The former U.S. president suggests that the leader of the Republicans in the Senate should be removed. Mitch McConnell is being shown up by the Democrats.
If it were up to him, Mitch McConnell would have to go: Former U.S. President Donald Trump Photo: Evan Vucci/dpa
An open power struggle has broken out among US Republicans: Former President Donald Trump attacked his party’s powerful leader in the Senate, Mitch McConnell, with sharp words on Tuesday, suggesting his ouster. "The Republican Party can never be respected or strong again with political ‘leaders’ like Senator Mitch McConnell at its helm," Trump declared. "If Republican senators stand by him, they will never win again."

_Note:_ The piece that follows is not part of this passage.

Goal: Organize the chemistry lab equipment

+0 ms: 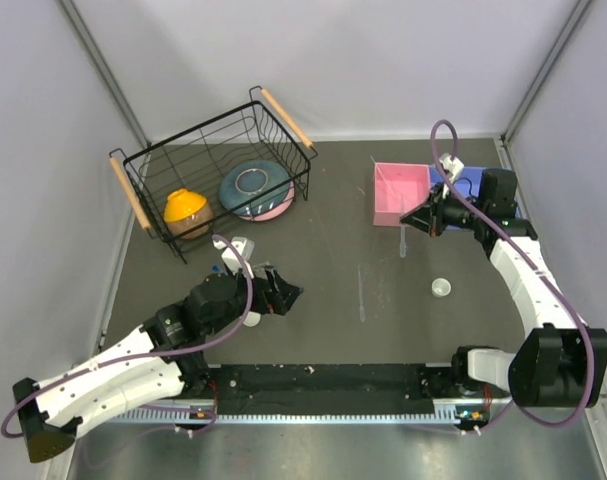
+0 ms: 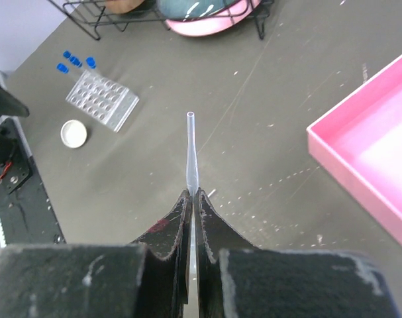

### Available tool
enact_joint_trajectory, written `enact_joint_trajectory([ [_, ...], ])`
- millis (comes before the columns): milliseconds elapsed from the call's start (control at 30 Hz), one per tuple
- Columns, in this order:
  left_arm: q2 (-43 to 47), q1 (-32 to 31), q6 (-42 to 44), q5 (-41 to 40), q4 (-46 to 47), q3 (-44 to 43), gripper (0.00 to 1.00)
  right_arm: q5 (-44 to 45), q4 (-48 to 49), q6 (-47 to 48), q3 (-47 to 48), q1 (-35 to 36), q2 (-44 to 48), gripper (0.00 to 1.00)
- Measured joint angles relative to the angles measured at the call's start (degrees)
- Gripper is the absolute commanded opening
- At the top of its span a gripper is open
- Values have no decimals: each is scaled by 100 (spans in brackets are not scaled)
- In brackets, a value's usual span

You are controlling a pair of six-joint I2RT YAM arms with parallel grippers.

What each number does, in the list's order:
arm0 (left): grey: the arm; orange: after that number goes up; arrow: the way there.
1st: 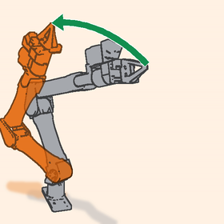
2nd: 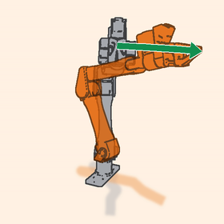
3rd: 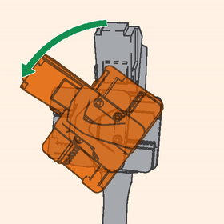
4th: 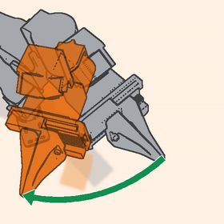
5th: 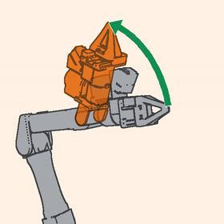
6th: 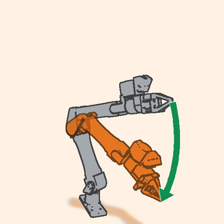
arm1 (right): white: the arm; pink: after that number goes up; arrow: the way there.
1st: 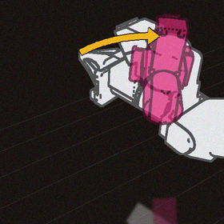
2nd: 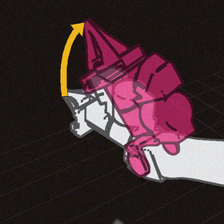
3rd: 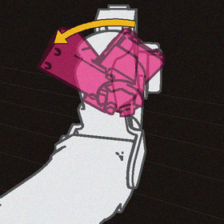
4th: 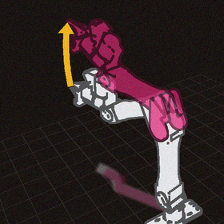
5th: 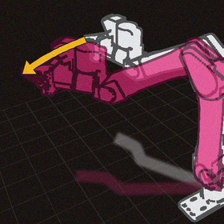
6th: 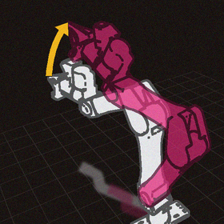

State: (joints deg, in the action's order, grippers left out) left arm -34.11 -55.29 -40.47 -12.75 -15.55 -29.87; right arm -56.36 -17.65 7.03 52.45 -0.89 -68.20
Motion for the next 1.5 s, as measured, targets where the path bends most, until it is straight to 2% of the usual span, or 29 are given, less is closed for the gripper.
enact_joint_trajectory([
  [600,144,0,-111,-22,-173,168,99,1051,-348,66,2205,-4,-1539,0],
  [1067,302,0,-356,-13,-299,175,99,2203,-439,11,3480,190,-3257,5],
  [1167,295,0,-485,24,-337,177,99,2409,-496,85,3735,260,-3637,18],
  [1200,295,0,-514,39,-348,179,99,2476,-518,118,3779,280,-3740,27],
  [1267,267,0,-579,105,-374,181,99,2599,-627,225,3799,323,-3864,36],
  [1300,247,0,-597,131,-382,181,99,2643,-684,249,3799,339,-3893,44],
  [1500,50,0,-619,304,-424,181,99,2804,-883,531,3707,378,-3757,64],
])
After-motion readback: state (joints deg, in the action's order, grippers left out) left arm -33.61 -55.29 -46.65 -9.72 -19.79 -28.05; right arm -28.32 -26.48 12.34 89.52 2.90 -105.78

In a statement, Trump launched a series of personal attacks against the Senate Republican minority leader. McConnell was "one of the most unpopular politicians in the U.S.," a "gloomy, disgruntled" politician "who doesn’t smile." The 78-year-old lacks "political understanding, wisdom, talent and personality," the ex-president said.
The former Senate majority leader is also letting Democrats show him up and weakening Republicans: "He’s destroying the Republican side in the Senate and seriously damaging our country." Trump blamed McConnell for losing the Senate majority in the last election and expressed regret for voicing his political support for him in the run-up to the election. "Without my support, McConnell would have lost, and lost badly."

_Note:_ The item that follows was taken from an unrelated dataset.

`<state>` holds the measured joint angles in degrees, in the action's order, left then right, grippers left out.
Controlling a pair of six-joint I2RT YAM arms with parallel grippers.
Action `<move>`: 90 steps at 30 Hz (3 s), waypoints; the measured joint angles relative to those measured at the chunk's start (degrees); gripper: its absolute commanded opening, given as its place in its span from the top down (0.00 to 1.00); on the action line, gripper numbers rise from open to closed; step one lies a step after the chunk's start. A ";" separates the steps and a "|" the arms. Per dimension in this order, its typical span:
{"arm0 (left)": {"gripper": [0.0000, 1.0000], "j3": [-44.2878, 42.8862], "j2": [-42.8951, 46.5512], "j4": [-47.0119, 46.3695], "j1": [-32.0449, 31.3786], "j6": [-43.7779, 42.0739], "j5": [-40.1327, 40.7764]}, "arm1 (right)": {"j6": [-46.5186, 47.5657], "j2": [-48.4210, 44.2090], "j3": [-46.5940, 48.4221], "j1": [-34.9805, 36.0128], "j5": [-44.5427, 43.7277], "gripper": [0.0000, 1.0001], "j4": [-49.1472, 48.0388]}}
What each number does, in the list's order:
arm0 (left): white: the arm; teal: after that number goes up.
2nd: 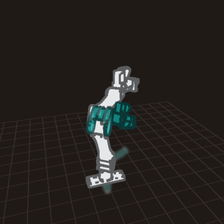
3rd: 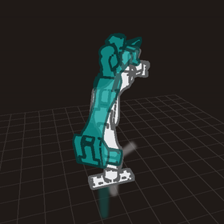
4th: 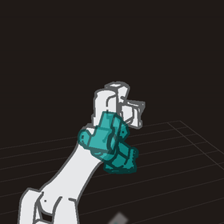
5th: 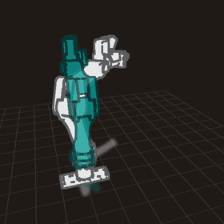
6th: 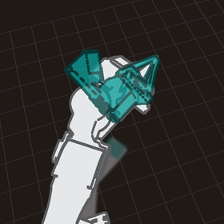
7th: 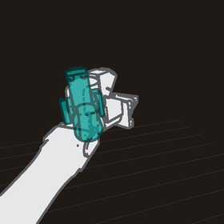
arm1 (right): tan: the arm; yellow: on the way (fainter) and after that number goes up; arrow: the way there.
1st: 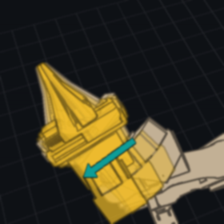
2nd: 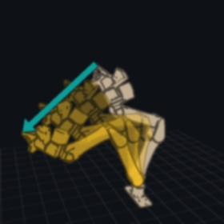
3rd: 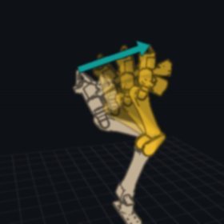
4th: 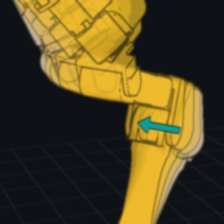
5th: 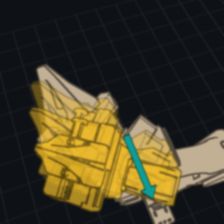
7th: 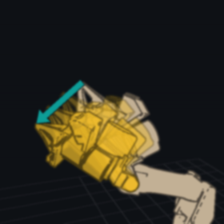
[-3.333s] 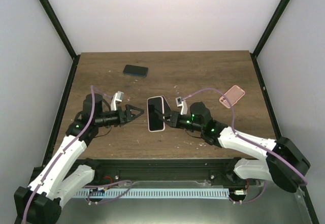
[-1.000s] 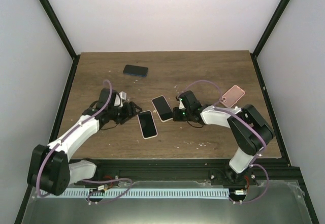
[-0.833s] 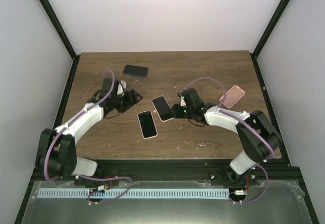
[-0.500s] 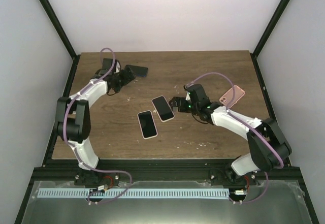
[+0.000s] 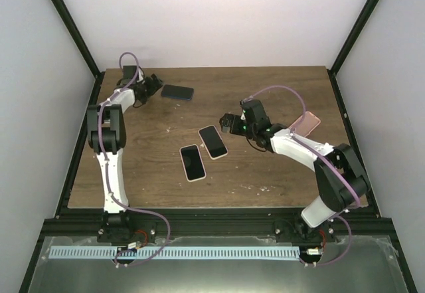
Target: Put the phone into the phone case
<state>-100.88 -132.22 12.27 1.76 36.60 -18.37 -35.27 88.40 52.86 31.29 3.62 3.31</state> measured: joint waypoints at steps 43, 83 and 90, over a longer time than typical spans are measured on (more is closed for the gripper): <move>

McConnell – Senate majority leader until January – has long been a key Trump ally in Congress. After the Capitol storming on the 6th. January, however, the powerful string-puller clearly distanced himself from Trump and held the then-president partly responsible for the violence.
"Practically and morally responsible"
In the impeachment trial against Trump in the Senate, McConnell did vote on Saturday with a majority of Republicans for an acquittal for the ex-president. Afterward, however, he said Trump was without a doubt "practically and morally responsible" for the Capitol storming. Trump’s conduct on Jan. 6, he said, was a "shameful dereliction of his duties." McConnell at the same time referred to the possibility of criminal and civil proceedings against Trump.
The power struggle between Trump and McConnell highlights the deep rift that runs through the Republican Party. Many politicians from the moderate camp want to break with the right-wing populist. But in large parts of the party and among the grassroots, the 74-year-old is still very popular. This has led to fierce conflicts between the moderate and right wings of the party.
In his statement on Tuesday, Trump threatened that, if necessary, he would support challengers to his internal party critics in Republican primaries. With this leverage, Trump is trying to maintain control of the party – and punish those politicians he accuses of lacking loyalty. In the impeachment process, only seven of the 50 Republican senators had voted against Trump.
Trump had clearly lost the Nov. 3 presidential election to Democrat Joe Biden. But he resisted his ouster for weeks with baseless allegations of fraud, plunging the country into a deep political crisis. His term ended Jan. 20, when Biden was sworn in.
In the meantime, Trump lives in his luxury Mar-a-Lago estate in Palm Beach in the state of Florida. He has flirted in the past with running for president again in 2024.